→ Your task
Exclude all images and print the entries below exactly.

[Extracted records]
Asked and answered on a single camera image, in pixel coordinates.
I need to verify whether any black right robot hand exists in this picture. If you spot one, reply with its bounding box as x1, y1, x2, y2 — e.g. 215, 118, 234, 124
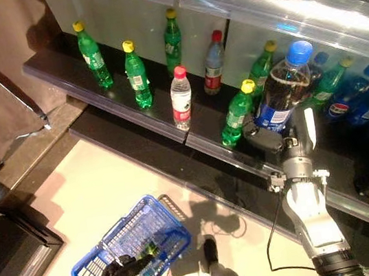
240, 106, 322, 171

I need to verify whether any blue plastic shopping basket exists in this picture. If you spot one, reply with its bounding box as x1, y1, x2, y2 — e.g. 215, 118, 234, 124
61, 189, 199, 276

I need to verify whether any clear water bottle pink cap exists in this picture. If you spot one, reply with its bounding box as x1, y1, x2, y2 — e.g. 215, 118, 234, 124
165, 64, 199, 133

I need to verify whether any green Sprite bottle yellow cap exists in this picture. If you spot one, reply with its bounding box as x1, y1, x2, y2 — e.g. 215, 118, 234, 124
243, 39, 284, 97
212, 78, 265, 150
71, 17, 115, 93
158, 6, 188, 77
298, 55, 361, 113
120, 38, 155, 111

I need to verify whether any bluish water bottle red cap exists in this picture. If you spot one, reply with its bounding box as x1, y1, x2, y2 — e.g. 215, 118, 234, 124
195, 29, 232, 97

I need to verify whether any white shelf back panel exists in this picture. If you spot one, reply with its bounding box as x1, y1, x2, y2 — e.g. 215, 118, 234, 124
220, 2, 335, 90
42, 0, 241, 112

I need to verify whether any black shelf base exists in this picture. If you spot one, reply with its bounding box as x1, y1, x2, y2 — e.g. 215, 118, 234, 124
65, 63, 369, 276

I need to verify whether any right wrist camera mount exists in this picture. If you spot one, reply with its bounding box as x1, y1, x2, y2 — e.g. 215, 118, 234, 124
265, 170, 289, 194

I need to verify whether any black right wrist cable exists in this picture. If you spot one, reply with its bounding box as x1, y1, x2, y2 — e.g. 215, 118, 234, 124
258, 187, 318, 276

→ Your solution
Asked and answered on a single camera image, in pixel coordinates.
I need to verify whether any black right robot hand exists in this picture. If you spot one, reply with its bounding box as x1, y1, x2, y2 — e.g. 215, 118, 234, 124
240, 106, 322, 171

I need to verify whether any blue plastic shopping basket exists in this picture. If you spot one, reply with its bounding box as x1, y1, x2, y2 — e.g. 215, 118, 234, 124
61, 189, 199, 276

I need to verify whether any clear water bottle pink cap exists in this picture. If you spot one, reply with its bounding box as x1, y1, x2, y2 — e.g. 215, 118, 234, 124
165, 64, 199, 133

I need to verify whether any green Sprite bottle yellow cap exists in this picture. If you spot one, reply with its bounding box as x1, y1, x2, y2 — e.g. 215, 118, 234, 124
243, 39, 284, 97
212, 78, 265, 150
71, 17, 115, 93
158, 6, 188, 77
298, 55, 361, 113
120, 38, 155, 111

I need to verify whether any bluish water bottle red cap exists in this picture. If you spot one, reply with its bounding box as x1, y1, x2, y2 — e.g. 215, 118, 234, 124
195, 29, 232, 97

I need to verify whether any white shelf back panel exists in this picture. If you spot one, reply with its bounding box as x1, y1, x2, y2 — e.g. 215, 118, 234, 124
220, 2, 335, 90
42, 0, 241, 112

I need to verify whether any black shelf base exists in this picture. If you spot one, reply with its bounding box as x1, y1, x2, y2 — e.g. 215, 118, 234, 124
65, 63, 369, 276

I need to verify whether any right wrist camera mount exists in this picture. If you spot one, reply with its bounding box as x1, y1, x2, y2 — e.g. 215, 118, 234, 124
265, 170, 289, 194

I need to verify whether any black right wrist cable exists in this picture. If you spot one, reply with its bounding box as x1, y1, x2, y2 — e.g. 215, 118, 234, 124
258, 187, 318, 276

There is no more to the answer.